The key distinction is that these aren't unit tests in a *.test.tsx file you run in isolation. They're co-located with your visual stories, so you see the component render, then watch the interactions execute step-by-step in the Interactions panel. It's a completely different debugging experience.
Setting Up the Interactions Addon in Storybook 8
If you're on Storybook 8.x (which you should be — 7 reached maintenance mode in early 2026), the interactions addon ships with the default install for React, Vue, and Svelte frameworks. Run npx storybook@latest init on a fresh project and it's already wired up.
For existing projects that need the addon explicitly, install these two packages: @storybook/addon-interactions and @storybook/test.
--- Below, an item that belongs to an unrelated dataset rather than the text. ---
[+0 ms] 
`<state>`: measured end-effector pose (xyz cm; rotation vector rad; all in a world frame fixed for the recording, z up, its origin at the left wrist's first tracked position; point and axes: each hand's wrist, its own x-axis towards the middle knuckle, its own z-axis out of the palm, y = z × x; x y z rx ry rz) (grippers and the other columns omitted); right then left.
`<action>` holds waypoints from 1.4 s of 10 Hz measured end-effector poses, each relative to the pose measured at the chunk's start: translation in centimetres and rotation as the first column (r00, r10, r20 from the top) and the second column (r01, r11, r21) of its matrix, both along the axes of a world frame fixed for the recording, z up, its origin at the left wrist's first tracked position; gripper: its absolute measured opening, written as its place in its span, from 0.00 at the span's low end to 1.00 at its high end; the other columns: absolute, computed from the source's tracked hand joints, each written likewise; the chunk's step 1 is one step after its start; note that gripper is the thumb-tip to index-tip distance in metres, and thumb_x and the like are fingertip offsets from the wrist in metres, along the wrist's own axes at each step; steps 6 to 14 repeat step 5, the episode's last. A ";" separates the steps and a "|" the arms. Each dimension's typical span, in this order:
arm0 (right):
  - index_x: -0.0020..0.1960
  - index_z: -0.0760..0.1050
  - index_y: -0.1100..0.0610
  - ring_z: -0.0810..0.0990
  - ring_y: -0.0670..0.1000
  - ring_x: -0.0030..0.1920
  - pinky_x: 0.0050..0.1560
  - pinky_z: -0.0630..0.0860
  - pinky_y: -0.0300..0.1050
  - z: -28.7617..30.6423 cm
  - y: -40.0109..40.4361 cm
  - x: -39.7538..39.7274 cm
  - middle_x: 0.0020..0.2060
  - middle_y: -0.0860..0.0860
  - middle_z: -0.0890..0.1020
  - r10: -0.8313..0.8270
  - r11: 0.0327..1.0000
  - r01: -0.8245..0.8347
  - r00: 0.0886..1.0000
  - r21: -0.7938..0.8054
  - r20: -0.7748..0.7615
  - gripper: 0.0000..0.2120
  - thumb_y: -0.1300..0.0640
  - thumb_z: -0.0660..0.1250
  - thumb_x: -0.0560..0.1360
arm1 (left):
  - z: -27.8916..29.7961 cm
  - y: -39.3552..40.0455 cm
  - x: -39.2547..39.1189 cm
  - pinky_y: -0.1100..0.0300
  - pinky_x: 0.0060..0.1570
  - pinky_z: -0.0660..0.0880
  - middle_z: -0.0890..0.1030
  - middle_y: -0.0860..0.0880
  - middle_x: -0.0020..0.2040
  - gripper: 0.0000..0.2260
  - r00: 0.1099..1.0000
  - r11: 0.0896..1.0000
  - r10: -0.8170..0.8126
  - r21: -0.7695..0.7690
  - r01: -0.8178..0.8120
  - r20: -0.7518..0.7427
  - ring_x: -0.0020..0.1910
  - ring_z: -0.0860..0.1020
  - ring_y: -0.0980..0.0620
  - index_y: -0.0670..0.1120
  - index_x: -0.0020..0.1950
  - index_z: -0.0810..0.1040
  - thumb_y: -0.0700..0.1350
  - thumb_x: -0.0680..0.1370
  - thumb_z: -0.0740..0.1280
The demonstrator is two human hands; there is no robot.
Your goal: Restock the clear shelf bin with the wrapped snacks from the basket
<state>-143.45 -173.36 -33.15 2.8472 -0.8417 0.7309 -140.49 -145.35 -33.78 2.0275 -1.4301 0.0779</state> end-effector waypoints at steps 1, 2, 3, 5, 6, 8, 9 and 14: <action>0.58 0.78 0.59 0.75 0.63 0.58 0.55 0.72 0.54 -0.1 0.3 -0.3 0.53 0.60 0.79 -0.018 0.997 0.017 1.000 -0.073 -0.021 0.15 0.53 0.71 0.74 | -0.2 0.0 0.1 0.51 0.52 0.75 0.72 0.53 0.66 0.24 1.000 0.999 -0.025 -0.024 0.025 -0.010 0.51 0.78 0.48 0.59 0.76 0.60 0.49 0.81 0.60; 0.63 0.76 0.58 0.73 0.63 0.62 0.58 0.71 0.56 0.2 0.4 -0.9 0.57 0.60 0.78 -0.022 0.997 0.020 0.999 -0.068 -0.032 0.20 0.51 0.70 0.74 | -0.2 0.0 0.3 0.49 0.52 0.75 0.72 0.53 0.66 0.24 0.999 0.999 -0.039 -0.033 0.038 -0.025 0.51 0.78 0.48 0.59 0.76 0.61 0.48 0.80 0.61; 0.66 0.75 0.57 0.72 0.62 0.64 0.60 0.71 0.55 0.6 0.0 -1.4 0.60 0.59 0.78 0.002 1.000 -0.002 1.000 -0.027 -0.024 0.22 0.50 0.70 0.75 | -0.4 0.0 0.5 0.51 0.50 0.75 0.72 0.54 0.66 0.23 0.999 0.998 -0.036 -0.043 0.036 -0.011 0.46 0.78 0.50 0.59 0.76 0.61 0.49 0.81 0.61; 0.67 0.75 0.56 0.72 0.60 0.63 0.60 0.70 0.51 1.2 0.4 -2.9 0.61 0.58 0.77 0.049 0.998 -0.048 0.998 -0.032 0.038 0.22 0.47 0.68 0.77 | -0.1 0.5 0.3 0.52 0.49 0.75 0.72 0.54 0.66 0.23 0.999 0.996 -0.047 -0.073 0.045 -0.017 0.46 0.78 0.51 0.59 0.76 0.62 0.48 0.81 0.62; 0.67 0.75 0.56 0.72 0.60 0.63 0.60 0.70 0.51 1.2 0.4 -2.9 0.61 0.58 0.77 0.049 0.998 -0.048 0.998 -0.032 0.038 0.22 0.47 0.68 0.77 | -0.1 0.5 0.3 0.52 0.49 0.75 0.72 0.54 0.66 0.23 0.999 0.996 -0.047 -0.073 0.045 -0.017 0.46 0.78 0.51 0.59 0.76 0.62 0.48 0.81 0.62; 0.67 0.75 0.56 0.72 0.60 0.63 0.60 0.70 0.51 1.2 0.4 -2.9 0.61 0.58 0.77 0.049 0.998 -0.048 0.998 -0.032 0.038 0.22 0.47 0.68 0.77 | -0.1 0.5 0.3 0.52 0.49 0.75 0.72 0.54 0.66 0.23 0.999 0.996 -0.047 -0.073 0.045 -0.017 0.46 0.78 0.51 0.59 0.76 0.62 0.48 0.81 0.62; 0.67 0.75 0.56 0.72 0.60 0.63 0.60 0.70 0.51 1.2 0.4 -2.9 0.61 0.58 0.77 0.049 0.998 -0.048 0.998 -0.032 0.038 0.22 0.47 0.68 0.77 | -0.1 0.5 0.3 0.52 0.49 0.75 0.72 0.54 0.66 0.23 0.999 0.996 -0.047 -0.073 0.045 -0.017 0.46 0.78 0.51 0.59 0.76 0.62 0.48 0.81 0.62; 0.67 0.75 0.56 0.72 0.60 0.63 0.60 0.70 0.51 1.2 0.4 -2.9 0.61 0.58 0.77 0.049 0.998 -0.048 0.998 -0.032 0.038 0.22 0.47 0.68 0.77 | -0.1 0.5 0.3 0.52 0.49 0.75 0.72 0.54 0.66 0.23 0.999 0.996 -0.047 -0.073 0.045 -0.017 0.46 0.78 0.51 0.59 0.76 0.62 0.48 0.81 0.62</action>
The second package re-exports Testing Library's user-event at version 14.5.2 and Vitest's expect — so you're not pulling in separate dependencies.
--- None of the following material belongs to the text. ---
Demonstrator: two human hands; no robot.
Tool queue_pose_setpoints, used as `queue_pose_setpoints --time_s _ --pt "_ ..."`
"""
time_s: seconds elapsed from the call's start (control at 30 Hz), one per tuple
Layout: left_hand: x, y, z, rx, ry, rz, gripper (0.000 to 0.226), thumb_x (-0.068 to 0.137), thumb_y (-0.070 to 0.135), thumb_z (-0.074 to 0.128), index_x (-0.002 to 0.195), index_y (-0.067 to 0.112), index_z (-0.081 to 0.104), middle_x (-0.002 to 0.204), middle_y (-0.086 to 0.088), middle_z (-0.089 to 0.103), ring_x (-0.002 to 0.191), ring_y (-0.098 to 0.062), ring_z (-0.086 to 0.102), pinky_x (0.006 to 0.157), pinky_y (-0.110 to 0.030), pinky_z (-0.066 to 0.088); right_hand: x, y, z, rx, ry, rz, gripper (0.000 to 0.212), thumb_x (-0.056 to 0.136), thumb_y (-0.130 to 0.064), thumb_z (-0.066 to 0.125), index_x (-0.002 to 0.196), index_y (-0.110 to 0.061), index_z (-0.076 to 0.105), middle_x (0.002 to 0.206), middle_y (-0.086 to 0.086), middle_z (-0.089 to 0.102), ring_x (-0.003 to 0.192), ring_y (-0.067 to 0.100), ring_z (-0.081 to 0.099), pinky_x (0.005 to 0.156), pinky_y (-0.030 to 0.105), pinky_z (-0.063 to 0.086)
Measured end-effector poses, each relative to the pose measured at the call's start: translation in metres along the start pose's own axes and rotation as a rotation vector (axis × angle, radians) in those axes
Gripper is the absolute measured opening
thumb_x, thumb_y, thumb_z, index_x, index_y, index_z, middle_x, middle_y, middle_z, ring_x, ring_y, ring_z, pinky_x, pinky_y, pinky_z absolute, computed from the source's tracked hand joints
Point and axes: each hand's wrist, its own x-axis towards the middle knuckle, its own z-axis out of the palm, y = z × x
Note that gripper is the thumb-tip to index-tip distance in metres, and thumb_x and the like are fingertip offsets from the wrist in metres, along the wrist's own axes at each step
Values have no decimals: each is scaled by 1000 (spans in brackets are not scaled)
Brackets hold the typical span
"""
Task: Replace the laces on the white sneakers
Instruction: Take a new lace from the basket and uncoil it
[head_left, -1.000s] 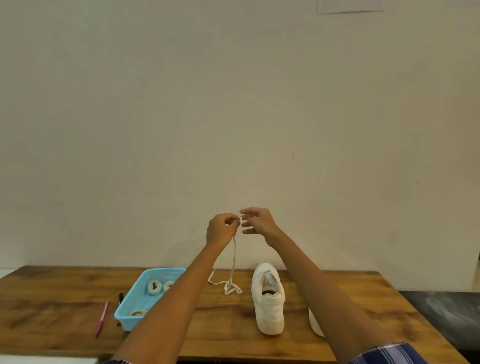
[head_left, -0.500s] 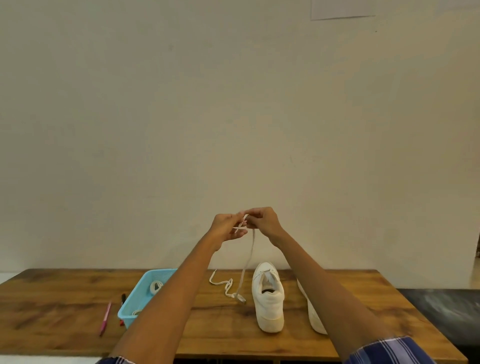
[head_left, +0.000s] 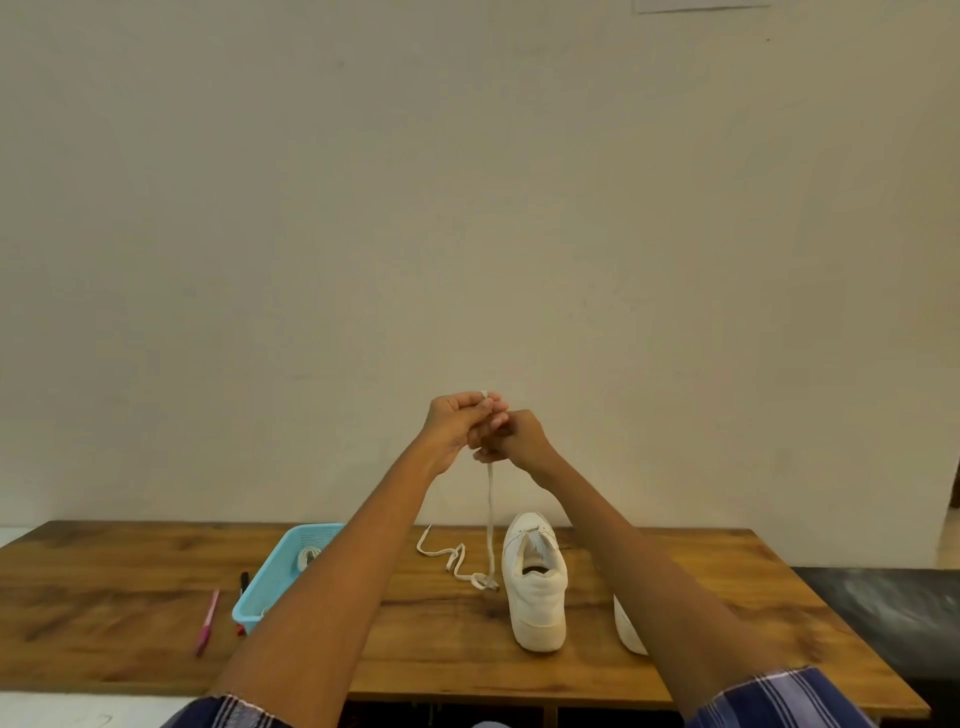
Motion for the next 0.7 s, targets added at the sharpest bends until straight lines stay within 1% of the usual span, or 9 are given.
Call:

Add the addon to your .storybook/main.ts config:
import type { StorybookConfig } from '@storybook/react-vite';
const config: StorybookConfig = {
addons: [
'@storybook/addon-essentials',
'@storybook/addon-interactions', // add this
],
framework: {
name: '@storybook/react-vite',
options: {},
},
};
export default config;That's the full setup. No extra config files, no jest.config.js gymnastics. If you're already using the tailwind-shadows-generator tool to build components, you can start writing interaction tests against those components immediately after this step.
Writing Your First play Function
The play function is an async function attached to a story that runs after the component mounts. Storybook passes it a canvasElement argument — that's the DOM node wrapping your rendered story. You use Testing Library's within() to scope your queries to that element.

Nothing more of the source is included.